═══ GIVEN INFORMATION

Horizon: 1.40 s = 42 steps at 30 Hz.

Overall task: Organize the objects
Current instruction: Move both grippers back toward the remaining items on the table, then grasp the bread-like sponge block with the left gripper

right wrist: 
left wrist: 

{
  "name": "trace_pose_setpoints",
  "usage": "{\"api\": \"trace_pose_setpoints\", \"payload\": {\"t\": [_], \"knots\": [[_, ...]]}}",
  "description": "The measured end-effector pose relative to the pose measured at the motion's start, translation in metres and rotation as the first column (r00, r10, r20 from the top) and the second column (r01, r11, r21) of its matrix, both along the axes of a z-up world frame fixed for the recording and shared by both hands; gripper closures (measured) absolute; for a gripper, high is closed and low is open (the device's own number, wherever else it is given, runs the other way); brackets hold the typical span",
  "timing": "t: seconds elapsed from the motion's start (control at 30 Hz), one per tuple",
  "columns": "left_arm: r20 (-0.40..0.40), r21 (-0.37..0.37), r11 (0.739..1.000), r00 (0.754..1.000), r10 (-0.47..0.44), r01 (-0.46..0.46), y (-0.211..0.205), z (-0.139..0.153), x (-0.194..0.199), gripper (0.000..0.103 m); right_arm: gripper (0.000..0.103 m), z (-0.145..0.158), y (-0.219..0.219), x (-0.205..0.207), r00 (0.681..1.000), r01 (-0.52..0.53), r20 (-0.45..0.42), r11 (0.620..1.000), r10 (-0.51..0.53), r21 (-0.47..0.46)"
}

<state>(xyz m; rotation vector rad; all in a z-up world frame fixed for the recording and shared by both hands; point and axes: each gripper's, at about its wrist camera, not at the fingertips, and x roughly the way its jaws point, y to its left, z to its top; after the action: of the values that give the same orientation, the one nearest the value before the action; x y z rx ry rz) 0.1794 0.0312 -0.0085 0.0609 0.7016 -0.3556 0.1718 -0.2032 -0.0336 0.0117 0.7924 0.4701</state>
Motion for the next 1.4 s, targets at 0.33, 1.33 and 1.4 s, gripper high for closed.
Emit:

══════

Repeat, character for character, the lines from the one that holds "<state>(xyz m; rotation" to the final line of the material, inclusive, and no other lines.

<state>(xyz m; rotation vector rad; all in a z-up world frame fixed for the recording and shared by both hands; point and axes: each gripper's, at about its wrist camera, not at the fingertips, and x roughly the way its jaws point, y to its left, z to its top; after the action: of the values that give the same orientation, the one nearest the value before the action; x y z rx ry rz) 0.1794 0.0312 -0.0085 0.0609 0.7016 -0.3556 0.1718 -0.2032 -0.0336 0.0117 0.7924 0.4701</state>
Motion for the next 1.4 s, targets at 0.33, 1.33 and 1.4 s, gripper high for closed.
Emit:

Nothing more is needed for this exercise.